What the exercise asks: Each line of the data that includes "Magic" must be copied.

Records provided:
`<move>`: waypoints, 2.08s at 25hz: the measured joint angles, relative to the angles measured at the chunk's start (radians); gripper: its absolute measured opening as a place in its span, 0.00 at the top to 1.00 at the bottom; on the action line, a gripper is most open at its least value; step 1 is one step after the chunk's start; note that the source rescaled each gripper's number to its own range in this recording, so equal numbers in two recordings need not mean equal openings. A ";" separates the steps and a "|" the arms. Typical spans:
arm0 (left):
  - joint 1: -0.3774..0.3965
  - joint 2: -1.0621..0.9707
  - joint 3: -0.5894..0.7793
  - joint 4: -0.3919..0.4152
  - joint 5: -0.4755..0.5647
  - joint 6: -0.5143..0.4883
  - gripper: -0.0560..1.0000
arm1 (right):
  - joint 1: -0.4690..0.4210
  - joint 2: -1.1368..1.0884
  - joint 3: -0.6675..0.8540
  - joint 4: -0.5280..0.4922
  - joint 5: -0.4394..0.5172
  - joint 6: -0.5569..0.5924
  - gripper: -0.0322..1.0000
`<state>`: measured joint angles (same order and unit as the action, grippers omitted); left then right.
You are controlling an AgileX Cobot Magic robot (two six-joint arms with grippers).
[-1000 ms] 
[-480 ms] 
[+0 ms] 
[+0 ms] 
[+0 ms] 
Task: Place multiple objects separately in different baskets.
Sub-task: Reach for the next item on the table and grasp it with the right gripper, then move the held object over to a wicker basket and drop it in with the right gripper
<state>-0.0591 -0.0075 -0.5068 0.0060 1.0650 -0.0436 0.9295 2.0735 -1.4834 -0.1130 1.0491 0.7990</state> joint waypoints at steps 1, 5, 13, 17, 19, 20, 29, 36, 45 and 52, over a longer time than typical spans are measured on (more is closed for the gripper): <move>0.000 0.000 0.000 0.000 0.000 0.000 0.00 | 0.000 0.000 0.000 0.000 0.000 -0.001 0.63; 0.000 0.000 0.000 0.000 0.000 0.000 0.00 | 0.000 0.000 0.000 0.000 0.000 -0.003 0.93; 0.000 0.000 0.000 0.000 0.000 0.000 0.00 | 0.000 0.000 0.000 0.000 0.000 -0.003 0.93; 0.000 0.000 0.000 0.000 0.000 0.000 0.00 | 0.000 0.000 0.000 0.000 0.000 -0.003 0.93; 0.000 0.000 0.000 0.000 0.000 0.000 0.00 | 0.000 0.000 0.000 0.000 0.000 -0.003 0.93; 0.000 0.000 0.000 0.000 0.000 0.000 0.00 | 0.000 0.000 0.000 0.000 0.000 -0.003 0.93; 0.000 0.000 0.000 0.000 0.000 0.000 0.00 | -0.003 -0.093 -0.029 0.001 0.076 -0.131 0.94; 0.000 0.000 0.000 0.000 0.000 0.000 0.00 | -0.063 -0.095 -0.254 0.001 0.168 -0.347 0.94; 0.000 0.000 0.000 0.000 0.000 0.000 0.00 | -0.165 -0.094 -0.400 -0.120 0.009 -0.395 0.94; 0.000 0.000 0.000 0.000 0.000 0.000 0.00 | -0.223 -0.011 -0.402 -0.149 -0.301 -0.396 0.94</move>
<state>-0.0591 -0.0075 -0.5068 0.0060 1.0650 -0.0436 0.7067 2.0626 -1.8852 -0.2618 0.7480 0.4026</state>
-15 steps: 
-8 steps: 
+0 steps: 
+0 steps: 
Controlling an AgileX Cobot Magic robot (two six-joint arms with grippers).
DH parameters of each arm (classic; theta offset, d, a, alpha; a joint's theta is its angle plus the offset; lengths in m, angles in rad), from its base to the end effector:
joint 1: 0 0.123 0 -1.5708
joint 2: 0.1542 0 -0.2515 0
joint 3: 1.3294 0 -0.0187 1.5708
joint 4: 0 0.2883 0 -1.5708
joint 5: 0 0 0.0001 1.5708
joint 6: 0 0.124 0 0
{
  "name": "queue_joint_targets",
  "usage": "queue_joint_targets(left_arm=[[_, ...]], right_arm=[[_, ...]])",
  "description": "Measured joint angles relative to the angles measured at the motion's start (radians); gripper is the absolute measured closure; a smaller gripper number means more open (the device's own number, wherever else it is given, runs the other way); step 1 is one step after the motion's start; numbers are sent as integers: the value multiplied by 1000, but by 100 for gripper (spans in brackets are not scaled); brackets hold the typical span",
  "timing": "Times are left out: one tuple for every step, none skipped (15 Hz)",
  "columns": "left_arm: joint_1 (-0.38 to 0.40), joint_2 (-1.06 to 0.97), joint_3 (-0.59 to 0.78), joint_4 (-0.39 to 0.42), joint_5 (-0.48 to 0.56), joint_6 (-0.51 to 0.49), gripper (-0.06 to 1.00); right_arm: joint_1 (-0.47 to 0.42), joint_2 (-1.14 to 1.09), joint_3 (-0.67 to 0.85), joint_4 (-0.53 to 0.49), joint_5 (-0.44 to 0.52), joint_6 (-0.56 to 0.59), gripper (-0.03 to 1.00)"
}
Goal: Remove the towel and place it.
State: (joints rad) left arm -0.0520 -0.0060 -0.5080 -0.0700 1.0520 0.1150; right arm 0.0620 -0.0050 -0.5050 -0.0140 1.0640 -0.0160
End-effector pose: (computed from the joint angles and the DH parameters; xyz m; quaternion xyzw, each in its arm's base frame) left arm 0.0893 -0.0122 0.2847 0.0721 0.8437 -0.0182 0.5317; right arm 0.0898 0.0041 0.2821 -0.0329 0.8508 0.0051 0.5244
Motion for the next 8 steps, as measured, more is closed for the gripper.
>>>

Response area:
You are controlling an AgileX Cobot Magic robot (two six-joint arms with grippers).
Controlling an AgileX Cobot Magic robot (two six-joint arms with grippers).

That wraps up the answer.